Applies to both multiclass and imbalanced problems.
Better than Accuracy because it measures how much better a classification model performs compared to a classifier that randomly guesses a class according to the frequency of each class. A measure of agreement between two raters or observers, taking into account the agreement that would be expected by chance. It is a widely used metric in various fields, including psychology, medicine, and social sciences.

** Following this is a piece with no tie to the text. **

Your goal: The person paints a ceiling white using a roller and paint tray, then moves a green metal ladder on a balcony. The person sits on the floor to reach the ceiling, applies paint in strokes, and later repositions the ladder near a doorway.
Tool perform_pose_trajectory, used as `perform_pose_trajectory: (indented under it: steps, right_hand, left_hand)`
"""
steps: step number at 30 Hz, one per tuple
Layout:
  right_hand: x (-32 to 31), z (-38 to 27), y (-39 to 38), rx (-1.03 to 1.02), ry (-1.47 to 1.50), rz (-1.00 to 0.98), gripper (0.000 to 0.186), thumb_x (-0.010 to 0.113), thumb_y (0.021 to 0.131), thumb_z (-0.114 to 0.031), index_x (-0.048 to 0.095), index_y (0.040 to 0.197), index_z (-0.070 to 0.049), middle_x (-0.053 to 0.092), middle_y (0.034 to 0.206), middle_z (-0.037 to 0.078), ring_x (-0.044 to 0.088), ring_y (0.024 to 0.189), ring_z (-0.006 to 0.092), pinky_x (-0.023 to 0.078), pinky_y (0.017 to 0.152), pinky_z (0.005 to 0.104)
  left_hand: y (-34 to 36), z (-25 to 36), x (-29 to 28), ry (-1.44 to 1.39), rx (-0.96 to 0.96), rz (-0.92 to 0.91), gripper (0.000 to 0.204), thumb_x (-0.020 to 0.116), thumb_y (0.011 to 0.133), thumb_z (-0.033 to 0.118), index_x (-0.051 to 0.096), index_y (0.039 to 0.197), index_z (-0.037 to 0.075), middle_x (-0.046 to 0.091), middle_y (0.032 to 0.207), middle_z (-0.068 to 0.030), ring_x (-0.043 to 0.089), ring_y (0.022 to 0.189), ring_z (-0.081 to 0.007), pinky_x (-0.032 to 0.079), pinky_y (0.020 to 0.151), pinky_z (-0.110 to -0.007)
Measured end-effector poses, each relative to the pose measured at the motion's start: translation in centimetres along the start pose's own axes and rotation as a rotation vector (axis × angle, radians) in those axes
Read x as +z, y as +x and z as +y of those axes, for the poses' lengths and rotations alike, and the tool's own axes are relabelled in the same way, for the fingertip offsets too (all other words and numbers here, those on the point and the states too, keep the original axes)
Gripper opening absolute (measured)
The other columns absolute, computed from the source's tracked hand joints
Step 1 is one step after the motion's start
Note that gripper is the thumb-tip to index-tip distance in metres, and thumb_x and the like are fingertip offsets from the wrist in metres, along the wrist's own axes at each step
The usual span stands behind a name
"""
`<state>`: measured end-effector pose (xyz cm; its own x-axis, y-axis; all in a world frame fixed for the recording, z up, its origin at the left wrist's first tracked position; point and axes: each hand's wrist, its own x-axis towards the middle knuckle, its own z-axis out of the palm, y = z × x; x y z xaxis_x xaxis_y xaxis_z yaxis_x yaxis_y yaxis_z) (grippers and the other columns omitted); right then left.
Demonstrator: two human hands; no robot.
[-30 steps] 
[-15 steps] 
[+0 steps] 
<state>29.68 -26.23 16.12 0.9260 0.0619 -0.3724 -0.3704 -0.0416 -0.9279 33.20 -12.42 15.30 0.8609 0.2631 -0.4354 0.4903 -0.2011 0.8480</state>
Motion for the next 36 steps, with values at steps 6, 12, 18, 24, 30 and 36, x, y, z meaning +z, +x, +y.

#Definition and Interpretation
Cohen’s Kappa statistic is defined as the ratio of the difference between the observed agreement and the expected agreement by chance, to the difference between 1 and the expected agreement by chance. The value of Kappa ranges from -1 to 1, where:
- A value of 1 indicates perfect agreement between the two raters.
- A value of 0 indicates that the agreement is no better than chance.
- A value of -1 indicates perfect disagreement between the two raters.
#Formula
The formula for Cohen’s Kappa statistic is given by:
$$ \kappa = \frac{p_o - p_e}{1 - p_e} $$where:
- $p_o$ is the observed agreement between the two raters.
- $p_e$ is the expected agreement by chance.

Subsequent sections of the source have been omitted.